(Beginning of Dataset)

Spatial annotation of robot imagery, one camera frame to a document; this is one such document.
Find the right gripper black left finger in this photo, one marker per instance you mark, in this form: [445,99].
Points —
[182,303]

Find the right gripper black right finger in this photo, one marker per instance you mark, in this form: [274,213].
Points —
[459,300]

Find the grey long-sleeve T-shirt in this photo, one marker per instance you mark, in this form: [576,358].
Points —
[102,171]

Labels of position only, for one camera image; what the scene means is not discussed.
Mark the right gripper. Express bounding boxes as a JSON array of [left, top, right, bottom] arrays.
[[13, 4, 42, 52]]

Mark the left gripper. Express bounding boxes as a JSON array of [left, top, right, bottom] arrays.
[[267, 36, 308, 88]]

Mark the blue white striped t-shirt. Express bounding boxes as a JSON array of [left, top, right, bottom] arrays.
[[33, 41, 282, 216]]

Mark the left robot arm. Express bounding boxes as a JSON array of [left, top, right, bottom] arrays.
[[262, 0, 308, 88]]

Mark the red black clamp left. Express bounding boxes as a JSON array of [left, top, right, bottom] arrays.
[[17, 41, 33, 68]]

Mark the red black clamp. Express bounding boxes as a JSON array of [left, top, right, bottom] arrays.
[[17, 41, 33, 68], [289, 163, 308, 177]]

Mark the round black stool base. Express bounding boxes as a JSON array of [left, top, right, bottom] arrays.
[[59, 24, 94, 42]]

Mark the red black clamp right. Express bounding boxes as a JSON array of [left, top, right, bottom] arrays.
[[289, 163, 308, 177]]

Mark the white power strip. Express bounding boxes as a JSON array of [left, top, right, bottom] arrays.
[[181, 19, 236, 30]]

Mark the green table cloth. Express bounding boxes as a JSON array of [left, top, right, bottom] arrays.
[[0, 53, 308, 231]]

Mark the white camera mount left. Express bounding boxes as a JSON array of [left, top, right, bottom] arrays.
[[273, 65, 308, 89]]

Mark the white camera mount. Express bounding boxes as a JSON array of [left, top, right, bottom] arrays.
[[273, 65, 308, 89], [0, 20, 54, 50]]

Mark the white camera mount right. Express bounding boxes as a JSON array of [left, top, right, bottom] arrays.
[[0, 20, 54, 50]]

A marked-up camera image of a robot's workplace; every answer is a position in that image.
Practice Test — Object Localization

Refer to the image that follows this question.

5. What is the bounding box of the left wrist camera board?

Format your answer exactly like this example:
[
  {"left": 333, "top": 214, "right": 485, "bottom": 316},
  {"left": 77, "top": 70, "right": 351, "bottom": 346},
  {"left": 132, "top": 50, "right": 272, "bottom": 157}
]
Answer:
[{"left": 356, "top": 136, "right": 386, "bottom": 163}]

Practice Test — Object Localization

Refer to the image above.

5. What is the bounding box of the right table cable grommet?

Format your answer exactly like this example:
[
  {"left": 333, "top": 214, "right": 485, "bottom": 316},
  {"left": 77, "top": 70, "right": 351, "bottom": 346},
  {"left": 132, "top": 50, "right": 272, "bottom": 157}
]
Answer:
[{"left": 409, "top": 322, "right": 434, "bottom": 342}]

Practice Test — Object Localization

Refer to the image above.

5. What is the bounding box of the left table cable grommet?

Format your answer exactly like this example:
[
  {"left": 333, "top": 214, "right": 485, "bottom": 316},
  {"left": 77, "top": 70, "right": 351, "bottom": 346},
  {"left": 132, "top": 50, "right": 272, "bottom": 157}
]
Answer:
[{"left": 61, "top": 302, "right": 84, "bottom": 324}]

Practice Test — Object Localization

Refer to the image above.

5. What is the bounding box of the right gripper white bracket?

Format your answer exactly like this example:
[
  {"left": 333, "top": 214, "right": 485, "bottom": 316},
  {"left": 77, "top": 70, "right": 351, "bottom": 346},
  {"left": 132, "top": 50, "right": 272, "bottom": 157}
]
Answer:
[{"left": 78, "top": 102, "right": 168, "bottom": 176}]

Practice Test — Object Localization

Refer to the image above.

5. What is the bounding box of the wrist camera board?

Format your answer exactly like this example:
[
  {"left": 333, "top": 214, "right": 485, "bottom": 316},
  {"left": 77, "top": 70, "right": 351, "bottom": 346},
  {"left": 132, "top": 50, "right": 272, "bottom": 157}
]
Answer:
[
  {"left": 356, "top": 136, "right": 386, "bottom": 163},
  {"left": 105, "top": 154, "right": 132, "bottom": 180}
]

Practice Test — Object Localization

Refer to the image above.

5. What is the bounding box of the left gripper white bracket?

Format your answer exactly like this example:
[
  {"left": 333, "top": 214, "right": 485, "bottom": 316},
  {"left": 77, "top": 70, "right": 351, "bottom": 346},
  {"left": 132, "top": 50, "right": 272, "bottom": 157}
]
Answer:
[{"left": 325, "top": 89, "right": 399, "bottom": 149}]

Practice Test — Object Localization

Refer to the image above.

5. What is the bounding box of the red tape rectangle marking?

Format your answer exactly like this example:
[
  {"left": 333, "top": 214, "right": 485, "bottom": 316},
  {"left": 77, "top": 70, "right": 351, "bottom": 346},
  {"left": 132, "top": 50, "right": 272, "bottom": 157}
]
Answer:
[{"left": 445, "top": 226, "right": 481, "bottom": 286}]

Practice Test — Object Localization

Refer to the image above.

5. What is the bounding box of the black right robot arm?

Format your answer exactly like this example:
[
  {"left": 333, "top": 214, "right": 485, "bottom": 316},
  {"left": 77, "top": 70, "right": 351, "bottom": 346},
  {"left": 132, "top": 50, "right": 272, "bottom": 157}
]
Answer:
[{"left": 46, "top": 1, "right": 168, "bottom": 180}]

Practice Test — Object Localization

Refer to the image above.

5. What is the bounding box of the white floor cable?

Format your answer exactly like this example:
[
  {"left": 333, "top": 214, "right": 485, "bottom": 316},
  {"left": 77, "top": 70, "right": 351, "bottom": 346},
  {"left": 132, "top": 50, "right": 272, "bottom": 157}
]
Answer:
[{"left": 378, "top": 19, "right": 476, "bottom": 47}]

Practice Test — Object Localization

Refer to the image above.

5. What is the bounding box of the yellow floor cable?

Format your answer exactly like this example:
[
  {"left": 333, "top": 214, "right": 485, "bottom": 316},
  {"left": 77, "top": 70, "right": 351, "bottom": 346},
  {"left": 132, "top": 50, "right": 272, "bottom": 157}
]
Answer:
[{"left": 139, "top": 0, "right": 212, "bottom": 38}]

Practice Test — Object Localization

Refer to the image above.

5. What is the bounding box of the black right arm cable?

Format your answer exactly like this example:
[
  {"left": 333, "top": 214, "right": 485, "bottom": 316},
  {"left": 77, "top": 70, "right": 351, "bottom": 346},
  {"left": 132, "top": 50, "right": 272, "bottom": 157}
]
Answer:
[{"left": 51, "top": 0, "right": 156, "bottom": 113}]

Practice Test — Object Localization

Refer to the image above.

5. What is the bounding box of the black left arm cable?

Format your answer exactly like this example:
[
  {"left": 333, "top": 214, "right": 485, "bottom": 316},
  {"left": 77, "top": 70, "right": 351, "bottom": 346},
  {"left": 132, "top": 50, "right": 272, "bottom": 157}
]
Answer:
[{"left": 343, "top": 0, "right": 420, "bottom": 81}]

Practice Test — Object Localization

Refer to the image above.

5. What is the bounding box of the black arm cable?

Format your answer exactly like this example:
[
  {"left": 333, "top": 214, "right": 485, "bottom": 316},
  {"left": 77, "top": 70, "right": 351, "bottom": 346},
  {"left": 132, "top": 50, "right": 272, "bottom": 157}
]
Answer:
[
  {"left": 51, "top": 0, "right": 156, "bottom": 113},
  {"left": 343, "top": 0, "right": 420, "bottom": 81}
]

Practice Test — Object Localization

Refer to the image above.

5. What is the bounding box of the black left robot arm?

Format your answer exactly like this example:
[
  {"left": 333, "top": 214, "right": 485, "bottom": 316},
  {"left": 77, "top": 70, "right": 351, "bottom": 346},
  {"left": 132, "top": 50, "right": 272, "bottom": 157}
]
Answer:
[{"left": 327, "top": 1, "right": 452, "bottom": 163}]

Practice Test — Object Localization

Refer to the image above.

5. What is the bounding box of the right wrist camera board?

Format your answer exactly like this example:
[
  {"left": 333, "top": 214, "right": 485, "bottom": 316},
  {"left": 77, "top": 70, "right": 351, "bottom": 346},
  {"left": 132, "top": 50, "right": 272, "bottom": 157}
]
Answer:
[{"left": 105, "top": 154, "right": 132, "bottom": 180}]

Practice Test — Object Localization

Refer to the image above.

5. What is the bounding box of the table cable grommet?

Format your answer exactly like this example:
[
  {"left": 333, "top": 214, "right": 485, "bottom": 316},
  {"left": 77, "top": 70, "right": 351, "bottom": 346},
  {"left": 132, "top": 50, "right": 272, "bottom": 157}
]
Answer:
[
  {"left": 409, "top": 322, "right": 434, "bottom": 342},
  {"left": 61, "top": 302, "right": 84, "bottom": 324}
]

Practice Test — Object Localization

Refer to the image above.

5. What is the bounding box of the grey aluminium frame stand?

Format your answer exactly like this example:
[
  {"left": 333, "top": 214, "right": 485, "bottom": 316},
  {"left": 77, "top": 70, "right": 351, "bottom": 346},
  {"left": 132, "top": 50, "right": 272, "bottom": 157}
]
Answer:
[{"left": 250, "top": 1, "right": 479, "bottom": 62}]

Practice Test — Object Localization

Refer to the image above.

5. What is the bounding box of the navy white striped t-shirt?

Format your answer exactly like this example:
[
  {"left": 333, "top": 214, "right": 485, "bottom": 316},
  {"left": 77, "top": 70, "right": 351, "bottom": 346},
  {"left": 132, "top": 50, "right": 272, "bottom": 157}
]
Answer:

(End of Dataset)

Copy each line above that has the word "photo".

_Solution_.
Find the right gripper black left finger in this photo, one marker per instance you mark, in this form: [445,99].
Find the right gripper black right finger in this photo, one marker per instance you mark, in this form: [274,213].
Find the grey long-sleeve T-shirt in this photo, one marker per instance you mark, in this form: [576,358].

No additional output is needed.